* **The data**:
# # # # #

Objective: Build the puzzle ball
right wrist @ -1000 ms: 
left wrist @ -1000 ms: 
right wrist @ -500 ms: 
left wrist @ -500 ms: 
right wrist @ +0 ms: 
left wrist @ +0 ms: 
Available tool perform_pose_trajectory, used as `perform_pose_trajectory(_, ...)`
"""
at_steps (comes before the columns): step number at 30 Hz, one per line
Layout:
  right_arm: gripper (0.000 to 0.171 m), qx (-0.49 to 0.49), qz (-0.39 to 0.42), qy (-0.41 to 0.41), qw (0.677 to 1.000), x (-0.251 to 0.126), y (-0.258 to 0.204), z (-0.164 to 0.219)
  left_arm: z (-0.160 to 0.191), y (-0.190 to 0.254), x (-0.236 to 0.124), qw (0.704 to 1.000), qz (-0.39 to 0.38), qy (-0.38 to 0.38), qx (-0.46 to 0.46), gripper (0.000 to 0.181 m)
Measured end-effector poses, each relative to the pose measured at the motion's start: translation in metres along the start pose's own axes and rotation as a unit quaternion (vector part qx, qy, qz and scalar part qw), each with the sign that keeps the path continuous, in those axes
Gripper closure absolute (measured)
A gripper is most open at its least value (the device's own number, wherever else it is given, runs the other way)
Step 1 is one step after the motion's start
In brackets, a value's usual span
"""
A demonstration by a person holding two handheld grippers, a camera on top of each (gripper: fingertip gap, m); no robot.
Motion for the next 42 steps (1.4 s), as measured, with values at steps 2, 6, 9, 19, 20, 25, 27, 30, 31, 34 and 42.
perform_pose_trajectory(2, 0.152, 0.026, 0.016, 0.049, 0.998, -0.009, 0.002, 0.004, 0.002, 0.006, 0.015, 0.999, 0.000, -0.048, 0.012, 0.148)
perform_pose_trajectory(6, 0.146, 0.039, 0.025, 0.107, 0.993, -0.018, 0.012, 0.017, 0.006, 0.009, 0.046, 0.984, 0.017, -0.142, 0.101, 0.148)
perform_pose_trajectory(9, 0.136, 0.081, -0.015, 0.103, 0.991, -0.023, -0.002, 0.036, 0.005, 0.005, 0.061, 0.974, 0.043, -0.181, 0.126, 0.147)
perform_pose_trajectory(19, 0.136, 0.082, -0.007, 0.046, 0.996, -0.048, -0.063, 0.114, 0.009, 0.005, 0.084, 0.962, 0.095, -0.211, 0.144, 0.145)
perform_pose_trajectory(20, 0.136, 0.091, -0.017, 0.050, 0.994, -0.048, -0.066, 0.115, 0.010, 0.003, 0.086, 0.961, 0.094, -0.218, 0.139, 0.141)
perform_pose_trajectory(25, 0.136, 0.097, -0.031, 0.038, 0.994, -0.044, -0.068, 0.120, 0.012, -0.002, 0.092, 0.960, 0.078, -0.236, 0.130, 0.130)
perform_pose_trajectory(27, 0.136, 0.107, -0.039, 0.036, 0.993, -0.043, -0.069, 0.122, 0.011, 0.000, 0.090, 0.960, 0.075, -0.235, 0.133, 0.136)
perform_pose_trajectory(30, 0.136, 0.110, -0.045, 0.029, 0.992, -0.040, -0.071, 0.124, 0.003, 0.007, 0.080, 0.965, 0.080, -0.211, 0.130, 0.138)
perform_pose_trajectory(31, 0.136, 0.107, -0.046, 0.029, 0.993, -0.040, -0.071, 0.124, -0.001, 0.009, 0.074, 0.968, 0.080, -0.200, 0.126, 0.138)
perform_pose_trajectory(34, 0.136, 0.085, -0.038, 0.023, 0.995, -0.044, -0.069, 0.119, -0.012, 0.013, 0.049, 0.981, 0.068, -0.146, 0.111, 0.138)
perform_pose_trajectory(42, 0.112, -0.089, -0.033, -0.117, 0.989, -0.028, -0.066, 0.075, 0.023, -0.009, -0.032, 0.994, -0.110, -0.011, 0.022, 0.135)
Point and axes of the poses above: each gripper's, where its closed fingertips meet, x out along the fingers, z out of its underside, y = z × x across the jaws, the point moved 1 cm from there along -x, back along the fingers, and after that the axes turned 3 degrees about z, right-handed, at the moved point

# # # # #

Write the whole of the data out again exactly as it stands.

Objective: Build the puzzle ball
right wrist @ -1000 ms: 
left wrist @ -1000 ms: 
right wrist @ -500 ms: 
left wrist @ -500 ms: 
right wrist @ +0 ms: 
left wrist @ +0 ms: 
Available tool perform_pose_trajectory, used as `perform_pose_trajectory(_, ...)`
"""
at_steps (comes before the columns): step number at 30 Hz, one per line
Layout:
  right_arm: gripper (0.000 to 0.171 m), qx (-0.49 to 0.49), qz (-0.39 to 0.42), qy (-0.41 to 0.41), qw (0.677 to 1.000), x (-0.251 to 0.126), y (-0.258 to 0.204), z (-0.164 to 0.219)
  left_arm: z (-0.160 to 0.191), y (-0.190 to 0.254), x (-0.236 to 0.124), qw (0.704 to 1.000), qz (-0.39 to 0.38), qy (-0.38 to 0.38), qx (-0.46 to 0.46), gripper (0.000 to 0.181 m)
Measured end-effector poses, each relative to the pose measured at the motion's start: translation in metres along the start pose's own axes and rotation as a unit quaternion (vector part qx, qy, qz and scalar part qw), each with the sign that keeps the path continuous, in those axes
Gripper closure absolute (measured)
A gripper is most open at its least value (the device's own number, wherever else it is given, runs the other way)
Step 1 is one step after the motion's start
In brackets, a value's usual span
"""
A demonstration by a person holding two handheld grippers, a camera on top of each (gripper: fingertip gap, m); no robot.
Motion for the next 42 steps (1.4 s), as measured, with values at steps 2, 6, 9, 19, 20, 25, 27, 30, 31, 34 and 42.
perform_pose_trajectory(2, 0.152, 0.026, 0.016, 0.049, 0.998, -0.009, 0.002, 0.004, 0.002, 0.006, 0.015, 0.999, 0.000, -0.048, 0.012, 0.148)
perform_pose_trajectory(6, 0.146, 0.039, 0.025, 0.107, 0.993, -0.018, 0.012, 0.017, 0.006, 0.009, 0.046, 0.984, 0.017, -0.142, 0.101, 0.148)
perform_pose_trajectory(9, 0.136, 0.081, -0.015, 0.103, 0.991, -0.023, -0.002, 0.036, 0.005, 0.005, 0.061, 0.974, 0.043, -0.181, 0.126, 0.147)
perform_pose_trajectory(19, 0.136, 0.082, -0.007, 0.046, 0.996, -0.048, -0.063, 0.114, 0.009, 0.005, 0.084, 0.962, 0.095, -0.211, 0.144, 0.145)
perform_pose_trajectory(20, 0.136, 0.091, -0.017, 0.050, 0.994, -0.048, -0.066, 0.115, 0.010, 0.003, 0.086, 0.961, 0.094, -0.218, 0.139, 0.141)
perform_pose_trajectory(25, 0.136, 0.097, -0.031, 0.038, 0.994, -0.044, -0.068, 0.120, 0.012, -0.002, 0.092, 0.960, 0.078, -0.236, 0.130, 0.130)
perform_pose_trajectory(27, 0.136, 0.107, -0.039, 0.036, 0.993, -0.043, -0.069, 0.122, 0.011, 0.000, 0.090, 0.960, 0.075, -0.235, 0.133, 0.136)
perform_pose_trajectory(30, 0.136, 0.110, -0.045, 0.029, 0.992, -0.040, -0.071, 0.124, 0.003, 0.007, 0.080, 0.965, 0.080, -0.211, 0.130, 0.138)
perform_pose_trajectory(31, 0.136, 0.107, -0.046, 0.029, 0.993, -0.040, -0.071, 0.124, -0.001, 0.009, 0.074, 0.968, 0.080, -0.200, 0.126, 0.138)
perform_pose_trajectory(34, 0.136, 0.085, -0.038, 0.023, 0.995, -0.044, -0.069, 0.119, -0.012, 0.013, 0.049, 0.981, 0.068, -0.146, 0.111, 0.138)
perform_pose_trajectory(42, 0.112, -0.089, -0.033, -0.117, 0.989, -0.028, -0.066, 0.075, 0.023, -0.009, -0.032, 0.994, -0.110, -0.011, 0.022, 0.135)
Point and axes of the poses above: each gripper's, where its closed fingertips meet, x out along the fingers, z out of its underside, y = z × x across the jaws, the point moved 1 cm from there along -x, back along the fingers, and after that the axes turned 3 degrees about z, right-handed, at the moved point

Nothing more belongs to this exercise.